Thomas followed his gaze. There was indeed another parachute drifting gently above the islands, a falling cloudlet dislodged accidentally from its nest high above the world.
“Is it Tony? Is it Blake?” asked the navigator.
“It can’t be,” said Thomas, guessing he was talking about the pilot and copilot. “They’re dead. You told me so.”
“Oh my God,” said the navigator. “It’s the Jap. I must of got him! I shot his plane down!”
“Start swimming,” said Thomas. “I’m going to go ahead of you. You’ll be much slower than me but you won’t sink. Just keep your breathing regular.”
“Okay,” said the navigator. He was smiling now. “I shot down a Jap plane!”
“I’ll see you over there,” said Thomas. “Just head for the closest one.”
He began swimming with strong, even strokes.
“I’m Phillip Neuberg from Kansas City,” the navigator called after him. “If I don’t make it, will you write to my family?”

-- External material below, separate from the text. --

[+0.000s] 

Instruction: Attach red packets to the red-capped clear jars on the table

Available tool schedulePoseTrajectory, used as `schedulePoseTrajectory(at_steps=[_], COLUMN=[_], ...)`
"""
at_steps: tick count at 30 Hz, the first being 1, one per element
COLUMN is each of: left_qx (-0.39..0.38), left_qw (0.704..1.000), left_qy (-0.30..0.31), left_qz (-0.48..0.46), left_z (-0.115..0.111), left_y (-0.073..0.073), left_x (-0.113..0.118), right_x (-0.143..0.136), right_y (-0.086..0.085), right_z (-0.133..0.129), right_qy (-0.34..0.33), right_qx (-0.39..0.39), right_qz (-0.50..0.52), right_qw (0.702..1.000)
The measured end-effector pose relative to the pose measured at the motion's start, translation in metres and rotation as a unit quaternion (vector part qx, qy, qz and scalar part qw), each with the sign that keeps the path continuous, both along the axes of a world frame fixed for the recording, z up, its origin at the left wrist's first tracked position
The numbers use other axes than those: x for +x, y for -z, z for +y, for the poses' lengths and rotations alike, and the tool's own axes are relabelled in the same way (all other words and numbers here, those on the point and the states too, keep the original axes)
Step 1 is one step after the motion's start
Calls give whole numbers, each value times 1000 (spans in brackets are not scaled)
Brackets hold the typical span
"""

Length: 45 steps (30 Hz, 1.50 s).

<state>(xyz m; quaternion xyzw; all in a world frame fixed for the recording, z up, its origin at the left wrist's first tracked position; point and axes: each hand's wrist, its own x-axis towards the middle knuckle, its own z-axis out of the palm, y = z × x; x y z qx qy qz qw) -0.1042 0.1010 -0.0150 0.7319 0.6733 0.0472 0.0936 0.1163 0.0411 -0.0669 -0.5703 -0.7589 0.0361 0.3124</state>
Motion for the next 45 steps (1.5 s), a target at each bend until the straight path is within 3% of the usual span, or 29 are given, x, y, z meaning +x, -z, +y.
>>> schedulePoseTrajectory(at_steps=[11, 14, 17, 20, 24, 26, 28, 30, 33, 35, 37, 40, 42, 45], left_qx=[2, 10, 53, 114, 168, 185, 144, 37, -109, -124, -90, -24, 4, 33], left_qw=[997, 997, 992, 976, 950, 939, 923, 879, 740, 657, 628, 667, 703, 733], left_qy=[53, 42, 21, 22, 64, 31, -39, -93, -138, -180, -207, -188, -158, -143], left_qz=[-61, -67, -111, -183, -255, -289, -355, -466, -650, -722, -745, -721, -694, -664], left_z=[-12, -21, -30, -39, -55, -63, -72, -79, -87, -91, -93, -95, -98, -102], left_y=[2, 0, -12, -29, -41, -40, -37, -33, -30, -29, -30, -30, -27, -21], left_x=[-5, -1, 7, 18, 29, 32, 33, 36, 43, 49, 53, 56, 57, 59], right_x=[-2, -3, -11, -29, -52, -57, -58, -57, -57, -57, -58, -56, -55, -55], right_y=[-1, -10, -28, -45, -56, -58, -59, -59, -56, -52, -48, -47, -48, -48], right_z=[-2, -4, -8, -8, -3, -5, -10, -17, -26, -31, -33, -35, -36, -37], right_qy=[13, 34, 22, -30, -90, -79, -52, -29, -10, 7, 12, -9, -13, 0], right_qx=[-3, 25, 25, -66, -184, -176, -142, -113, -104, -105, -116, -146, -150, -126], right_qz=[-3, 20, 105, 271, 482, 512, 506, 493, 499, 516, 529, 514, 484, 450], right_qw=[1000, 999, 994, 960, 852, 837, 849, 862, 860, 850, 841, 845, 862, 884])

Thomas didn’t answer, but he made a mental note of it. Phillip Neuberg of Kansas City requests a letter home in the event of his demise. Right. Got it. He couldn’t waste any more time talking. He focused on his movements: kick, stroke, turn, breathe in, kick, stroke, exhale downward. He didn’t look any more to see how far the islands were. He just swam. He heard the navigator’s
splashes grow farther and farther away behind him. He had been swimming for about fifteen minutes when the first shark hit.
The navigator let out a scream that pierced Thomas through to his soul. He forced himself to keep going. He couldn’t afford to let himself turn and look; there was nothing he could do anyway. He swam faster, as fast as he could without spending himself too soon. There came another scream, then another, and then the screaming abruptly stopped.
Thomas swam as he had never swum before. I will not by eaten by sharks, he repeated in his head. I refuse. I’m going to make it. They won’t come after me. They don’t like me. They like Phillip Neuberg from Kansas City. I am the fastest swimmer in the world. I’m the human torpedo. I’m going to make it to the island and I’m going to kill that fucking Jap who shot us down and put me in this mess and I’m going to get rescued and go home to Mannville and sit in the front parlor with the lampshade that looks like a parachute with the sun streaming through it, and I’m never going to leave it again except to get another beer or to go to the bathroom. Swim. Swim. Swim.
And in his head, he composed another letter, this one beginning “Dear Mrs. Neuberg, My name is Thomas Mann—no relation to the writer—and I’m sorry to inform you that I was with your son Phillip when he…”
Thomas was flopped up on the beach by the surf like a sodden rag doll. He lay there for several minutes, just breathing. He thanked God that he’d been born on Lake Erie and not in Kansas. He had the feeling, at that moment, that his entire life had been spent in preparation for being shot down over the South Pacific and swimming to this island. He forgot about returning to Mannville. He forgot about the war. He forgot everything he knew except that he was alive, and that somehow he’d escaped the horrible fate of Phillip Neuberg of Kansas City, consumed by sharks.
Thomas took stock of himself. He was nineteen years old and completely naked, except for the diary wrapped in oilcloth and strapped with packing tape to his stomach. He was half-full of seawater, and he was lying on a beautiful white beach several thousand miles from Mannville. Somewhere on the island was a Japanese pilot, a sword-wielding, idol-worshipping, baby-eating lunatic. Thomas had no food and no gun. It might be that there was no fresh water on the island. It might be that there was nothing to eat either. The situation, to put it mildly, was grim.